Exercise prompt: Give again, exactly as written, each line of the material below starting at the line that contains "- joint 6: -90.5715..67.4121" and ending at the line that contains "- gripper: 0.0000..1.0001". Both ends count, and no other line does.

· · ·

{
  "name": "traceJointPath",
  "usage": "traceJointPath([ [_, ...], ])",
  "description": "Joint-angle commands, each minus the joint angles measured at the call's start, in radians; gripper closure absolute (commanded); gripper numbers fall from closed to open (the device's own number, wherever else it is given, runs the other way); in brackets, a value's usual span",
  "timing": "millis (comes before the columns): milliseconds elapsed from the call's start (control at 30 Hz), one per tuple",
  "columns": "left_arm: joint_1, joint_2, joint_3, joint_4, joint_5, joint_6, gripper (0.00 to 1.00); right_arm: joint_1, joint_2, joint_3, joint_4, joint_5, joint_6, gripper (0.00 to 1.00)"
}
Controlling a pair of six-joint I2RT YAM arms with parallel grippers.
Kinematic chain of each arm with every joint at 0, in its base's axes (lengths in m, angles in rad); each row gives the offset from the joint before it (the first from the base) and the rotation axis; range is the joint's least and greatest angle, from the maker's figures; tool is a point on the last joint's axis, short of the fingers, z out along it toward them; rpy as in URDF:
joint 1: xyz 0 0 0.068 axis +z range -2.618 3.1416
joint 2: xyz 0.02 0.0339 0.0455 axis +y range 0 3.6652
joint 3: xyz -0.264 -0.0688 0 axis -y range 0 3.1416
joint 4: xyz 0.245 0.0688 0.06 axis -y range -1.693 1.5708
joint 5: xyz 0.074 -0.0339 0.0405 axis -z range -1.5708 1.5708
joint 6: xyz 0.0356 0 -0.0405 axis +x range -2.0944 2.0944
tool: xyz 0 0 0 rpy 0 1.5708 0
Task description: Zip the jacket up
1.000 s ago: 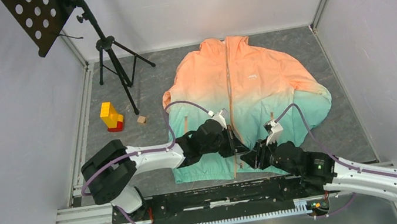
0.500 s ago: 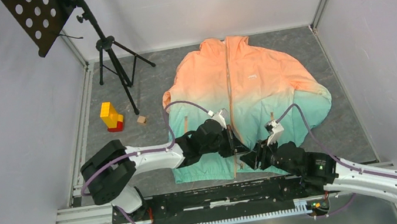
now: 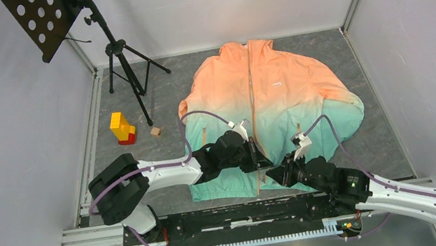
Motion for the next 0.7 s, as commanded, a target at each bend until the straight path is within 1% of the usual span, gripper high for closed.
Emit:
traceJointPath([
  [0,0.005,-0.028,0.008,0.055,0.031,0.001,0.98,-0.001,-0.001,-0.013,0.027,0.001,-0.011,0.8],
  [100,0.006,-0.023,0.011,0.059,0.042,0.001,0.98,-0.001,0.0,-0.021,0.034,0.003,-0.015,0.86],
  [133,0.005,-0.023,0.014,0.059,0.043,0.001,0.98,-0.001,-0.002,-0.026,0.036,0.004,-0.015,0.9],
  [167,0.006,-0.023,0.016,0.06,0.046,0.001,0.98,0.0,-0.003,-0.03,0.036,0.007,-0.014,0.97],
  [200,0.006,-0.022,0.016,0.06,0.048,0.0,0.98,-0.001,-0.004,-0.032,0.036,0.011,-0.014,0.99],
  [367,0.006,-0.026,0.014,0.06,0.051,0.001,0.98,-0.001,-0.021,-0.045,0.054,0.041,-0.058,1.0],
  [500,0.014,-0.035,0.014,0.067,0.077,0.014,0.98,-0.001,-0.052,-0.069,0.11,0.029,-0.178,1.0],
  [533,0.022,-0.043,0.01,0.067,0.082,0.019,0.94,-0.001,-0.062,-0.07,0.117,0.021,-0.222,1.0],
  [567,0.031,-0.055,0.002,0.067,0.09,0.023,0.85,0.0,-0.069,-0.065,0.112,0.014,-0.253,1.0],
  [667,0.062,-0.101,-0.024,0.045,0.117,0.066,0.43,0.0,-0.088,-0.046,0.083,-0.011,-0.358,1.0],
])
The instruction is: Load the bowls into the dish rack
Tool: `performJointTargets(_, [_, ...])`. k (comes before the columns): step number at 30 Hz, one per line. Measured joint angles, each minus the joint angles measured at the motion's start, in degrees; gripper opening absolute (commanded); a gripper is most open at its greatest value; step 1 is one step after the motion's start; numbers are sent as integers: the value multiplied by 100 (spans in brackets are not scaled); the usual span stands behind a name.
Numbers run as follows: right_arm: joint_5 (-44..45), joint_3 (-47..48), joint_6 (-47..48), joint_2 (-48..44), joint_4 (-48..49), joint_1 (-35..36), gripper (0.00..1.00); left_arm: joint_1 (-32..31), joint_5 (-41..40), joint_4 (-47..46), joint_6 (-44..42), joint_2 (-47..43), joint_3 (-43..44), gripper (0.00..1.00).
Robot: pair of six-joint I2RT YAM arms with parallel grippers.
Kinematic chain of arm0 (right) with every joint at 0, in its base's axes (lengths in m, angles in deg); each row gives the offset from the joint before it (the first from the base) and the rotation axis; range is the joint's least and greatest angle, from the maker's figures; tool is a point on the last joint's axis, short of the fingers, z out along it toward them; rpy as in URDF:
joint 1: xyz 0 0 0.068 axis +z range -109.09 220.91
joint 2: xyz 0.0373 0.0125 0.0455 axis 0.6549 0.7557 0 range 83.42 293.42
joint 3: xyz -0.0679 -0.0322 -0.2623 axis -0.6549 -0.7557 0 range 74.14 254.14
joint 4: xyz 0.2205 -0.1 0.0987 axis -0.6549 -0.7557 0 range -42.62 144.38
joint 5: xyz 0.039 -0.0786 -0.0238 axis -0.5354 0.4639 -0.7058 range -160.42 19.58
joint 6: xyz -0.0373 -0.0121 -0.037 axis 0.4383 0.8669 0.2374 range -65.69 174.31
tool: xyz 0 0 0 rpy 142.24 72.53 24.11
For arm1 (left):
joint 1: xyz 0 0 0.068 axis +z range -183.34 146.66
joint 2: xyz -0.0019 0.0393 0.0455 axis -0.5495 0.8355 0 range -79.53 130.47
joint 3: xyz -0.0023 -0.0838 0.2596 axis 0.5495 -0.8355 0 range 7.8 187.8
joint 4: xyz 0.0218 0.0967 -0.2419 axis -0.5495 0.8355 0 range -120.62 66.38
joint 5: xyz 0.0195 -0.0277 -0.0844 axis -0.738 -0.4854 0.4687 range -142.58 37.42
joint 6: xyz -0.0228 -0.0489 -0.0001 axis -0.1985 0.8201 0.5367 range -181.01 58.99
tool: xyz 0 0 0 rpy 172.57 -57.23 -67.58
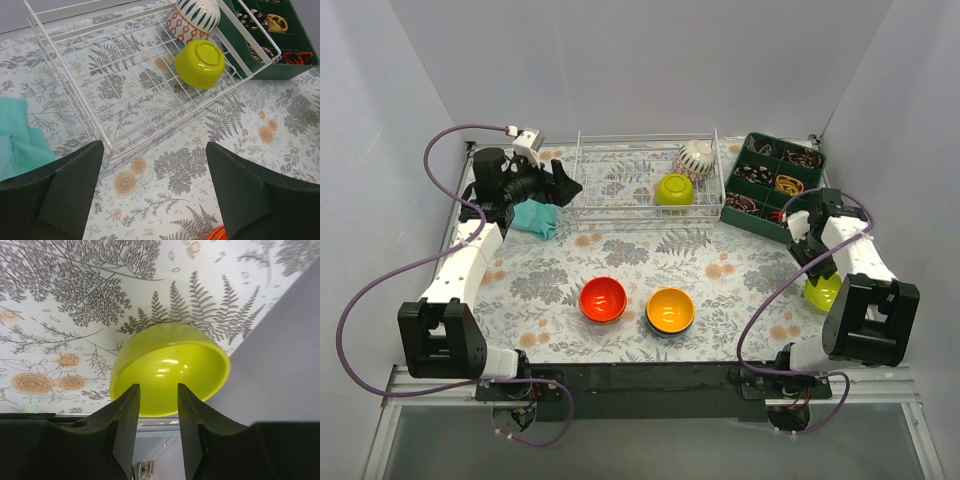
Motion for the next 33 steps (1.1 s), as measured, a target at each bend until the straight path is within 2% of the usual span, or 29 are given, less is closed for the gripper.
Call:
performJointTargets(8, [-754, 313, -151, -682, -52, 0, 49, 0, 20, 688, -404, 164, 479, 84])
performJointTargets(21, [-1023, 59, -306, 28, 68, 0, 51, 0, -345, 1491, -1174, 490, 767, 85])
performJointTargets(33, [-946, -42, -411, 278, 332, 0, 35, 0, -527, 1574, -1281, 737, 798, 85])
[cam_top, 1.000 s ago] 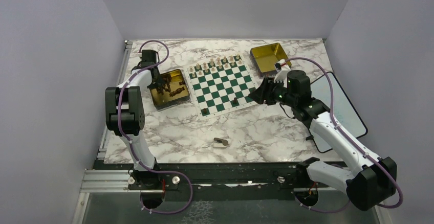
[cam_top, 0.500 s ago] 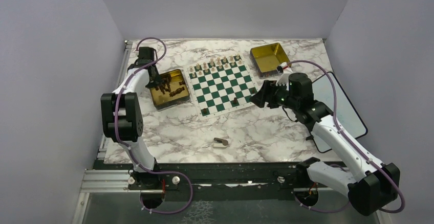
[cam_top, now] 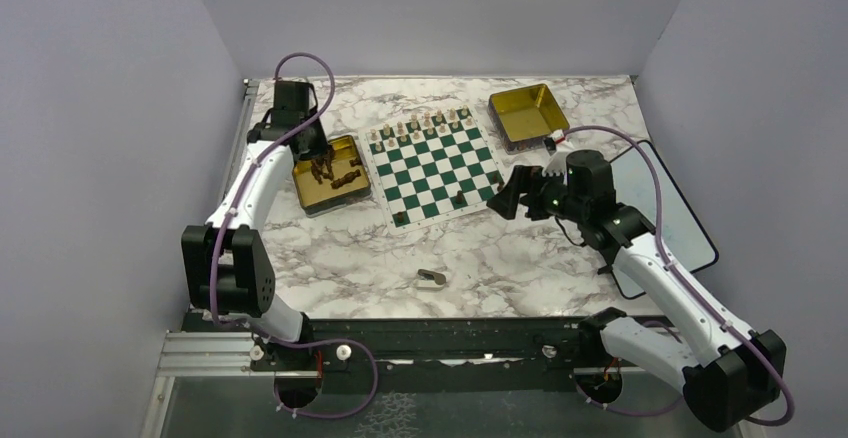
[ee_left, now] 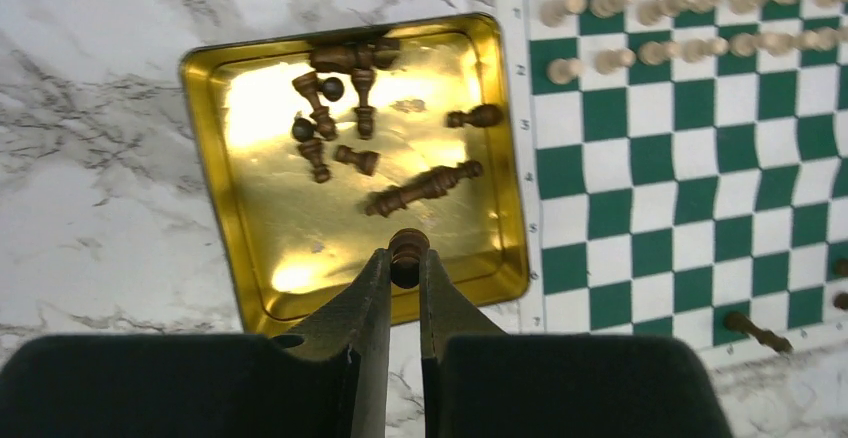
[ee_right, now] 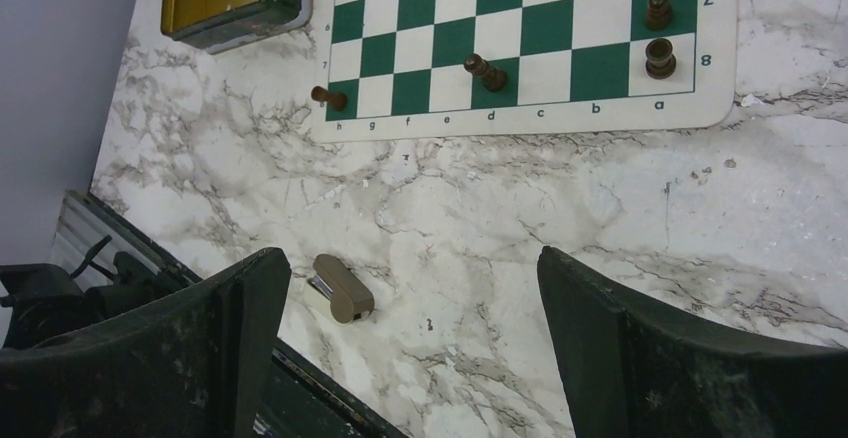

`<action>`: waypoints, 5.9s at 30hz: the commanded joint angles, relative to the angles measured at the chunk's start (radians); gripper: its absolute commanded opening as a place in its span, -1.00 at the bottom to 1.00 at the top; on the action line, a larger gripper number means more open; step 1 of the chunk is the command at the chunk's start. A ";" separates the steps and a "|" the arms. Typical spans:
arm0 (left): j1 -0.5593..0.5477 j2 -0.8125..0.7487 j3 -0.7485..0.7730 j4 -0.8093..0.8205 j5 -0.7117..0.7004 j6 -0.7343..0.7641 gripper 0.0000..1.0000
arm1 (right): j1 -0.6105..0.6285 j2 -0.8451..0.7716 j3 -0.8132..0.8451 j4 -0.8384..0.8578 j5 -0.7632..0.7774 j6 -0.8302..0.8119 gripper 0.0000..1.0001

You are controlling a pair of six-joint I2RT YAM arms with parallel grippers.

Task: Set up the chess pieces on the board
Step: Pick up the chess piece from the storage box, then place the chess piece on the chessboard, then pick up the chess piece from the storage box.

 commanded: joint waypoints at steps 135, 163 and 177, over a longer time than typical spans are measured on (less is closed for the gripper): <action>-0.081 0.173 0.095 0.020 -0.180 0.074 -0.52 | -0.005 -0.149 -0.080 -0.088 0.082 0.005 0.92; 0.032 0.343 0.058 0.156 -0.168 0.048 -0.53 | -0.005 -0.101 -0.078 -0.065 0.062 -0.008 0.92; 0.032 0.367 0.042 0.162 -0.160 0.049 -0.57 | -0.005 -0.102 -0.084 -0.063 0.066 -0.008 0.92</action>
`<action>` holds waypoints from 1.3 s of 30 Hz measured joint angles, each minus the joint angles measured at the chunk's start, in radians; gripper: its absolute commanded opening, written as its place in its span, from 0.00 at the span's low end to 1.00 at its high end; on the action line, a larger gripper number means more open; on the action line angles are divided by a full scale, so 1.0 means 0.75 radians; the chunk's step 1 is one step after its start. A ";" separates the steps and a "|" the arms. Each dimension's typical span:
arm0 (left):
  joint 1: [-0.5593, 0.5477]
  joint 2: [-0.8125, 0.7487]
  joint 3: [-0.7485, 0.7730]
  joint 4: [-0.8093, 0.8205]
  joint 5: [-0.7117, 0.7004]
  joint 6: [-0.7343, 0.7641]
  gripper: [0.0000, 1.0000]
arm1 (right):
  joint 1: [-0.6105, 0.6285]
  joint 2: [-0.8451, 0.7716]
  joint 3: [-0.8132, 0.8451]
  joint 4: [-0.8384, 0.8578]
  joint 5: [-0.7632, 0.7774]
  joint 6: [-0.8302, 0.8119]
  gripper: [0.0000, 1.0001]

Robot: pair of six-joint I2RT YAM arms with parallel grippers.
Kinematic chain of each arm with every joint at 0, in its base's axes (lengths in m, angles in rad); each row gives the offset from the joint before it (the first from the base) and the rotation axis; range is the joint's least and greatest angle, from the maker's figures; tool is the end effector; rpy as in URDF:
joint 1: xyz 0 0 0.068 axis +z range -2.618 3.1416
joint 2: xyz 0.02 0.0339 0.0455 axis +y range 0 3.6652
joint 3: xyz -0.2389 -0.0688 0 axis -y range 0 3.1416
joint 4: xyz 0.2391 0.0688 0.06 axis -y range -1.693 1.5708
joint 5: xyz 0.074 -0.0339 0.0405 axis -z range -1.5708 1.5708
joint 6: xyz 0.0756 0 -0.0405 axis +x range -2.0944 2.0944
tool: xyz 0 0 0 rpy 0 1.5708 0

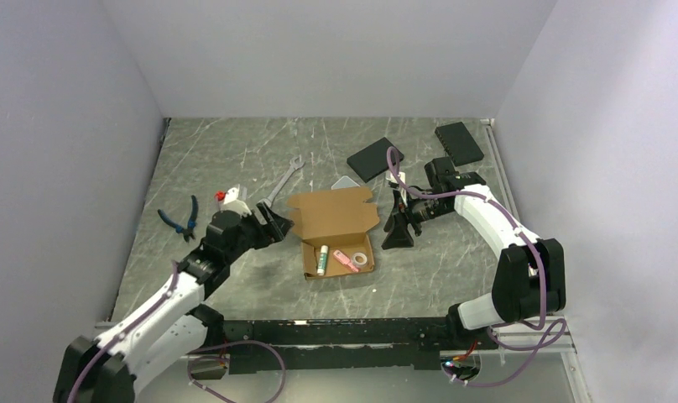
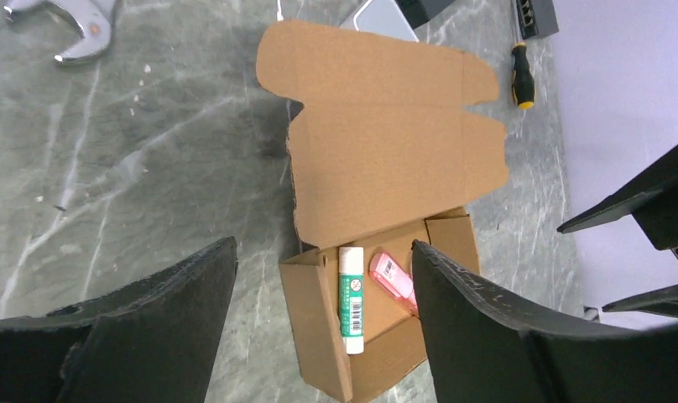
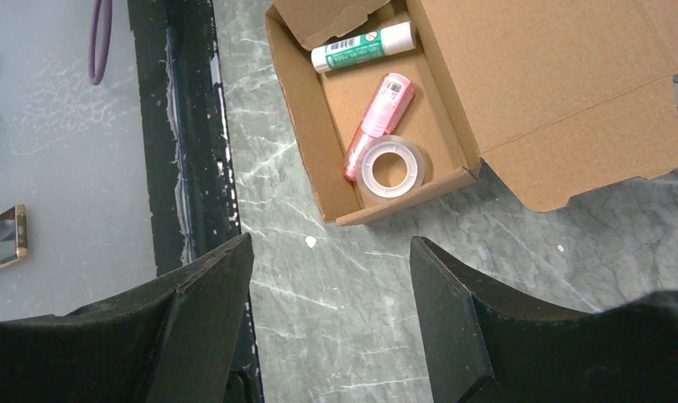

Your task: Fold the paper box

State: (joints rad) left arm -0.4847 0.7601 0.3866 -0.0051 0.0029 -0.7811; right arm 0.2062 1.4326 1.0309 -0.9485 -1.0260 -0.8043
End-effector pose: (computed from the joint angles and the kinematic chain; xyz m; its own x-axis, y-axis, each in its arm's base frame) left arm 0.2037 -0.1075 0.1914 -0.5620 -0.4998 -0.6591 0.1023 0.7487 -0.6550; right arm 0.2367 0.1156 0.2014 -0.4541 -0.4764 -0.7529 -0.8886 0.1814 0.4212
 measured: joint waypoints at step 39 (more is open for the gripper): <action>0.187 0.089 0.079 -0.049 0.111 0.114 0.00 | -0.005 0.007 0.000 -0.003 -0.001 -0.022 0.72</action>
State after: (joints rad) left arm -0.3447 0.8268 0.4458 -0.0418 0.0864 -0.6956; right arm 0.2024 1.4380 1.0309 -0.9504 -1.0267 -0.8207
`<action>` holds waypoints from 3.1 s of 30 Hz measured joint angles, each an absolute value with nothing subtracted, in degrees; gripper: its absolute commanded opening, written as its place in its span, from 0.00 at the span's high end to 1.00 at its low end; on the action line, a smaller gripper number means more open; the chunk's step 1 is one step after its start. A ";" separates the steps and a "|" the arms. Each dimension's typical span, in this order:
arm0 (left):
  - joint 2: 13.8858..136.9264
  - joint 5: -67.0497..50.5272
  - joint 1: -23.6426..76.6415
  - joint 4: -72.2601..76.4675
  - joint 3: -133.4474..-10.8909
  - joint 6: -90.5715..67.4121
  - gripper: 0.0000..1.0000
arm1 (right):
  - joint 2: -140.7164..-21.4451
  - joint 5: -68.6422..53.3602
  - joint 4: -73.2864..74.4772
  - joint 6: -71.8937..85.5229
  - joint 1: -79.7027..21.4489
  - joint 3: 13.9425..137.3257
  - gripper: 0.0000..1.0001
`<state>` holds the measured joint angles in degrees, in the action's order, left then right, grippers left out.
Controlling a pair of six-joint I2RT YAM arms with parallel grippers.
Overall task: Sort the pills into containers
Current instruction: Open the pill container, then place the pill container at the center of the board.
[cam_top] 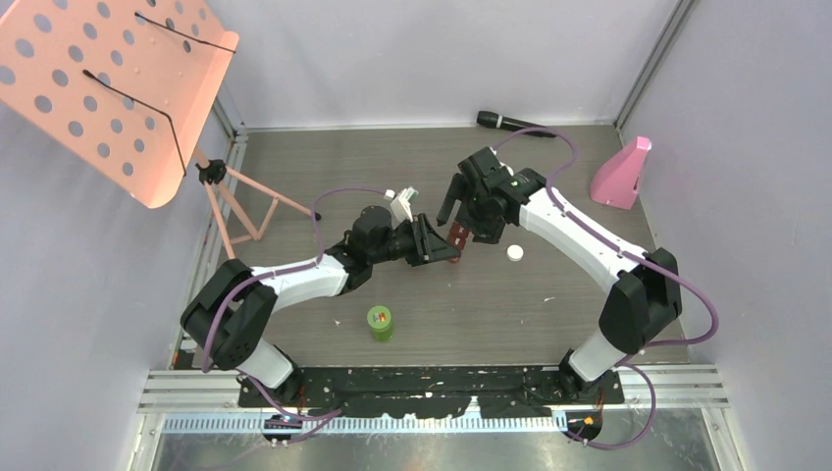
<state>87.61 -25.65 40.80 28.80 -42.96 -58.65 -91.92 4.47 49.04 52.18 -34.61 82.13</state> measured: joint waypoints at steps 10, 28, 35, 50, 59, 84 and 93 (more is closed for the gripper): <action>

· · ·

Response to the exercise:
  - joint 6: -90.5715..67.4121
  - gripper: 0.0000..1.0000
arm1 (right):
  - joint 2: -140.7164..-21.4451
  - joint 5: -68.6422..53.3602
  - joint 4: -73.2864..74.4772
  - joint 6: -71.8937..85.5229
  - joint 1: -79.7027..21.4489
  - joint 3: 13.9425..137.3257
  - gripper: 0.0000..1.0001

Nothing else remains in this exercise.